To that end, Kelly has also helped the CaringBridge team create a Long COVID Support Center. A resource inspired by those who have used CaringBridge through COVID—including Kelly—it confirms the healing power of community. “People with long COVID can feel really sick, even when others can’t see it,” Kelly said. “To hear, ‘Wow!’ and to have your symptoms acknowledged … there’s healing in that.”

Although Kelly’s symptoms linger, she also has found healing in the companionship of Jampa, her Greater Swiss Mountain Dog. The breed is known for loyalty and protection, and with long COVID requiring Kelly to be more patient with herself, Jampa has been patient, too. “Dogs just know when their people need them,” Kelly said. “I don’t know how I could manage without my boy.”

It is Jampa, and Kelly’s passion for dog-training, that keep her working toward restoration of health.

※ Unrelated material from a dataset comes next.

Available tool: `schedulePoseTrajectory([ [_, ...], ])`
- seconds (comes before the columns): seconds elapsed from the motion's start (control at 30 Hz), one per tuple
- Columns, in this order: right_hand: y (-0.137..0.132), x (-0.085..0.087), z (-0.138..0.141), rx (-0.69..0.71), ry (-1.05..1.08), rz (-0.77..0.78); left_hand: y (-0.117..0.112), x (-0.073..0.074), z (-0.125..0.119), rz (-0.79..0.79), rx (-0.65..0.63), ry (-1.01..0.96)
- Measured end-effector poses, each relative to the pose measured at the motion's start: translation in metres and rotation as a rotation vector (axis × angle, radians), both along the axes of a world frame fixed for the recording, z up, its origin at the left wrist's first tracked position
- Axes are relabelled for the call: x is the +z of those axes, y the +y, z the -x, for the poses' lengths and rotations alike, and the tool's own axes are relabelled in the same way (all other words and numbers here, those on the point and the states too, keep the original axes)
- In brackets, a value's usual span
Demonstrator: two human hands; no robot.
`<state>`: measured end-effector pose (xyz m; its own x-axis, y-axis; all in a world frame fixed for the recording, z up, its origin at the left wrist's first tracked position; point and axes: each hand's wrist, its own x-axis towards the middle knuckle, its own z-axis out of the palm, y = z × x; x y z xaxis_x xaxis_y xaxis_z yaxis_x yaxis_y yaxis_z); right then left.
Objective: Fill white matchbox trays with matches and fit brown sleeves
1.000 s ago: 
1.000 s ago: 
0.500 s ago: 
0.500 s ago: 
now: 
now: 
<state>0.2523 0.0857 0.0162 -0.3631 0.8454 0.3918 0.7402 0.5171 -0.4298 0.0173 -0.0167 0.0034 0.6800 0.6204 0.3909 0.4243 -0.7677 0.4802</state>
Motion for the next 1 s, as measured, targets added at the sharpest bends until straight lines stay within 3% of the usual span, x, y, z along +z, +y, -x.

While so much about long COVID remains unknown, including whether some or all of her symptoms will ever fully resolve, Kelly imagines feeling like herself again.

And what will she do if her path toward healing also includes a cure? Kelly said: “I’m going to train dogs. I’m going to have a canine day camp here at my house so people can drop off their dogs, go off to work and pick them up at the end of the day. I hope that’s what I’ll be doing. Fingers crossed.”

  • Alex

    What a good blog this is, after reading this knowing how far we become normal about this situation now the pandemic.

  • Bryson Fico

    Thank God for for dog their loyalty is everlasting and they can sense when we are feeling down. Although a small help, eating purely organic helped my friend.

  • Tammie Robak

    Bless you, as you’ve been thru a lot. Something that helped my sis in law that has long covid is iv steroids. Perhaps this could help you.

  • Cindy Clark

    Sending healing your way….I SO get it…This is what makes the MOST sense to me..Thank You..:
    In the meantime, she pretends. “People with chronic illness aren’t faking being sick; they’re actually faking being well,” Kelly said. “We want to go back to normal life, and a lot of times we’re tired of talking about the fact that we’re sick. So we just say, ‘Yeah, we’re fine. We’re OK.’”

  • Sr Carol Therese

    What a wonderful article. It is true art for footed companions in this life know when we are hurting deeply physically and emotionally. They are heroes. They never look away. Unafraid they stayed close to us .They never get distracted by their own needs .. Their sole goal is to provide comfort to us on this journey. Amazing. My fur babies haven’t left my side as I walk breast cancer journey again. Absolutely believe they are part of God’s s greater plan on our life‘s journeys. May God‘s grace & peace fill each heart and home this day. God loves you. I will continue to pray we’re suffering this day.